I’ve never been especially social, but I’ll admit my energy for socializing took a nosedive after I was diagnosed with leukemia. I find it especially draining to be with people I haven’t met before. I can’t blame cancer for my dismal capacity for small talk.
This brings us to last Monday, when I attended a lovely Seder with a mix of old friends and people I had not met before. J. and I enjoyed the company and a great meal, even though I couldn’t bring my fantastic challah, but I was knackered by 8:00, so off we toddled to bed.
When I meet new people, I struggle with whether or not to disclose that I’m sick. I especially dread the “What do you do?” question. Of course I could say I’m a psychologist and leave it at that, but this answer seems evasive since I’m not really working and my bigger job right now is staying well. On the other hand, I don’t just define myself by my illness(es), and I don’t want others to either. I worry if I tell people that I’m sick, especially when we first meet, that that’s all they’ll think about. I also hate seeing their faces drop, which happens without fail when I share the news. I hate that panic or pity or whatever gut reaction they unwittingly share.
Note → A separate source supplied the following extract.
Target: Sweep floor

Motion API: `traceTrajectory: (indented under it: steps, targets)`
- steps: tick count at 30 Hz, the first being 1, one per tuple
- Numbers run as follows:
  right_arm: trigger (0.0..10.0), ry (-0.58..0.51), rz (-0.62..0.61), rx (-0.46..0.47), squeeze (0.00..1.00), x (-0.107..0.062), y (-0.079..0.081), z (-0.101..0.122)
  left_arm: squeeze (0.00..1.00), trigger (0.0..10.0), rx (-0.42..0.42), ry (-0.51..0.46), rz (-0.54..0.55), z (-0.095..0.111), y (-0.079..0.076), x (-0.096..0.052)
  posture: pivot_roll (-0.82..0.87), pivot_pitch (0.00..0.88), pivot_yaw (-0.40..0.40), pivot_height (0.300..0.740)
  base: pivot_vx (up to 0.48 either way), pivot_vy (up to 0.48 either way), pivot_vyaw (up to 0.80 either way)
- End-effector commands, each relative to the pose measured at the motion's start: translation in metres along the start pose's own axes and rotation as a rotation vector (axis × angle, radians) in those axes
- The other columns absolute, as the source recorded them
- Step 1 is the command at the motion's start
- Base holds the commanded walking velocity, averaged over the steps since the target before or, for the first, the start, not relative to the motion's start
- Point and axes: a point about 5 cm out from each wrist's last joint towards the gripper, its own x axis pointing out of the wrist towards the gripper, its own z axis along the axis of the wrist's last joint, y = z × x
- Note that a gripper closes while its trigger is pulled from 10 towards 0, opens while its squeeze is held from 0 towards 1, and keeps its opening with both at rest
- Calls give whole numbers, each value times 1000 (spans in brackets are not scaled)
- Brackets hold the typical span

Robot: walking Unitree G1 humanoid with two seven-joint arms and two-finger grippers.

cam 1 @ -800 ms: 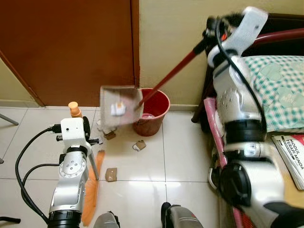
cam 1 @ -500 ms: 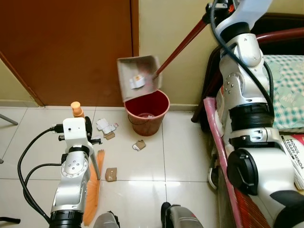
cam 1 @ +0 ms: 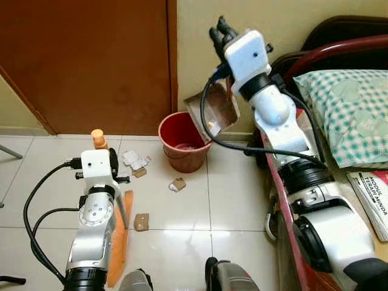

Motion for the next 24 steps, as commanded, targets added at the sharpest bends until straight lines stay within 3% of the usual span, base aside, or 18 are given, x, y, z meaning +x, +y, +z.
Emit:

Often I find I need to reassure the other person that I’m fine because really, on a day-to-day basis, I am. Sure, I’m not working, but I’m also not sitting at home moping, or at least less often than I used to. I run errands, I see friends, I go to yoga, I walk my dog, I cook and bake up a storm, I even empty the dishwasher or do a load of laundry every so often. If I’m not up to going out, I have the loyal companionship of my sweet pooch, who follows me adoringly around the house and nestles into me quite nicely when she’s allowed on the couch. And don’t forget hardworking J., who heads off to work as I’m just rolling out of bed. Really, in the scheme of things, I’m pretty lucky.
Last year, I spoke to a cancer survivor who mentioned that, many years following his diagnosis, he realized he didn’t feel the need to tell everyone he met that he had cancer. Sure, his cancer had been wiped out with a bone-marrow transplant, but still, he’d been through a lot. I’m not sure I’m ready to stop telling people altogether, although I hope I’ll get there. The truth is, whether I like it or not, leukemia is a big part of my daily life now and affects my functioning in so many ways.
Last Monday, it felt a bit weird to go through the evening without mentioning my illness. At the same time, it was kind of fun playing pretend. I might try the charade again sometime. Maybe I’ll just have to get out there and socialize a bit more so I can practice.